▶ Task to carry out
Your response is a verbatim copy of the listing, stripped of its images.

▶ Source data

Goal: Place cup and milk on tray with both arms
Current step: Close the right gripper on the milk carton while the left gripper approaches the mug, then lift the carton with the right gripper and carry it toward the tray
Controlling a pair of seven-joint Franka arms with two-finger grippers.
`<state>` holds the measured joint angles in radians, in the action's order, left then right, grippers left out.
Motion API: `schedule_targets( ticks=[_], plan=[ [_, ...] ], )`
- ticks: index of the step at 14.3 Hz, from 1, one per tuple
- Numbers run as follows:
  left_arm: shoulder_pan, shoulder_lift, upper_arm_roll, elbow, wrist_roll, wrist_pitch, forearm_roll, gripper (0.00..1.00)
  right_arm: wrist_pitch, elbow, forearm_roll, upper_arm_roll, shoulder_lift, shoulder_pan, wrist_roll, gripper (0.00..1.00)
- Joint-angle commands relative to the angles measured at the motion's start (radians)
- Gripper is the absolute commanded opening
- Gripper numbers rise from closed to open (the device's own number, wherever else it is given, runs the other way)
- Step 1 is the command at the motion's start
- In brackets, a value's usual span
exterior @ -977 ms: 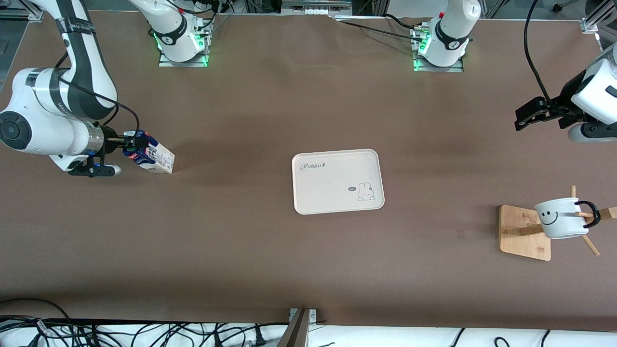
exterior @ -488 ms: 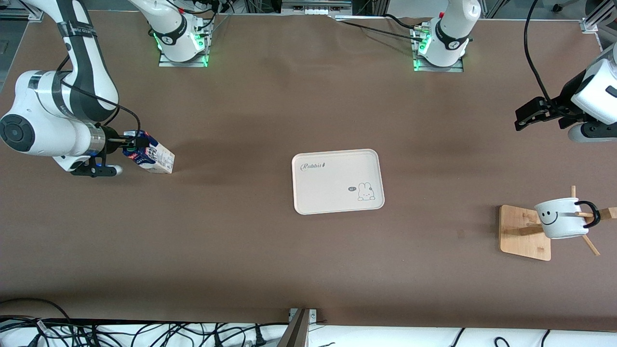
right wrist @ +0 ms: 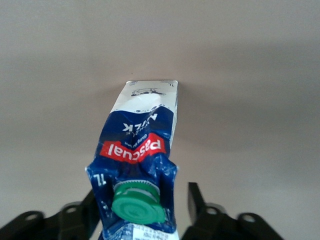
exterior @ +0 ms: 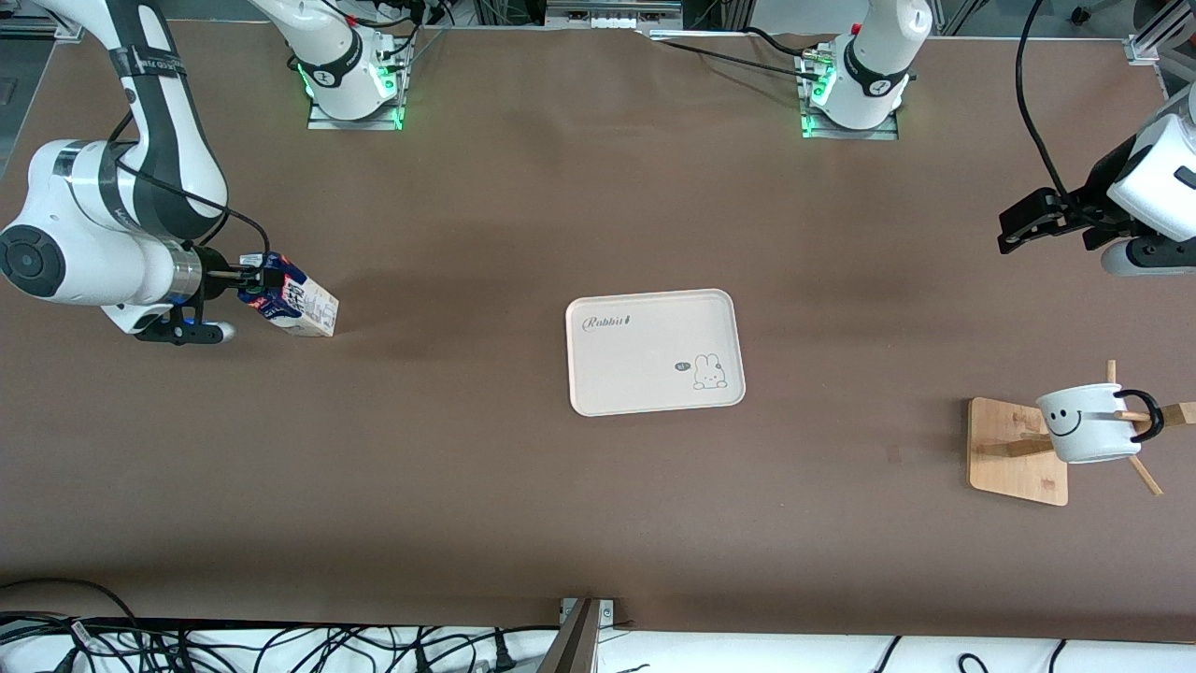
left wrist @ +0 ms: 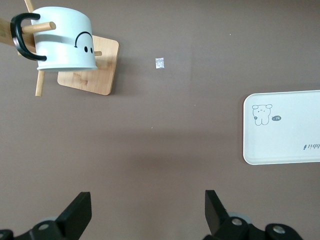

▶ The answer
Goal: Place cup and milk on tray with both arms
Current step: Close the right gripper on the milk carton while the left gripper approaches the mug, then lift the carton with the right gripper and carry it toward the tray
Controlling a pair of seven-joint Franka arms with two-finger grippers.
`<state>` holds the measured joint angles in radians, in the action's order, left then right, grippers left out.
Motion API: `schedule_targets( ticks=[_], plan=[ [_, ...] ], )`
- ticks: index of the step at 14.3 Hz, from 1, one per tuple
- Numbers run as follows:
  left_arm: shoulder_pan, shoulder_lift, upper_arm_roll, elbow, wrist_roll, wrist_pitch, forearm_roll, gripper (0.00..1.00)
  right_arm: wrist_pitch, elbow, forearm_roll, upper_arm_roll, shoulder_lift, shoulder_pan, wrist_roll, gripper (0.00..1.00)
- Joint-angle commands relative to the angles measured at the motion's start (radians)
- Gripper is the absolute commanded opening
- Gripper numbers rise from closed to open (the device's own number, wherever else it is given, runs the other way)
- Step 1 is the command at the motion's start
- In brackets, a value's usual span
exterior @ -977 ms: 
exterior @ -488 ms: 
right wrist @ +0 ms: 
exterior @ +0 ms: 
left wrist @ +0 ms: 

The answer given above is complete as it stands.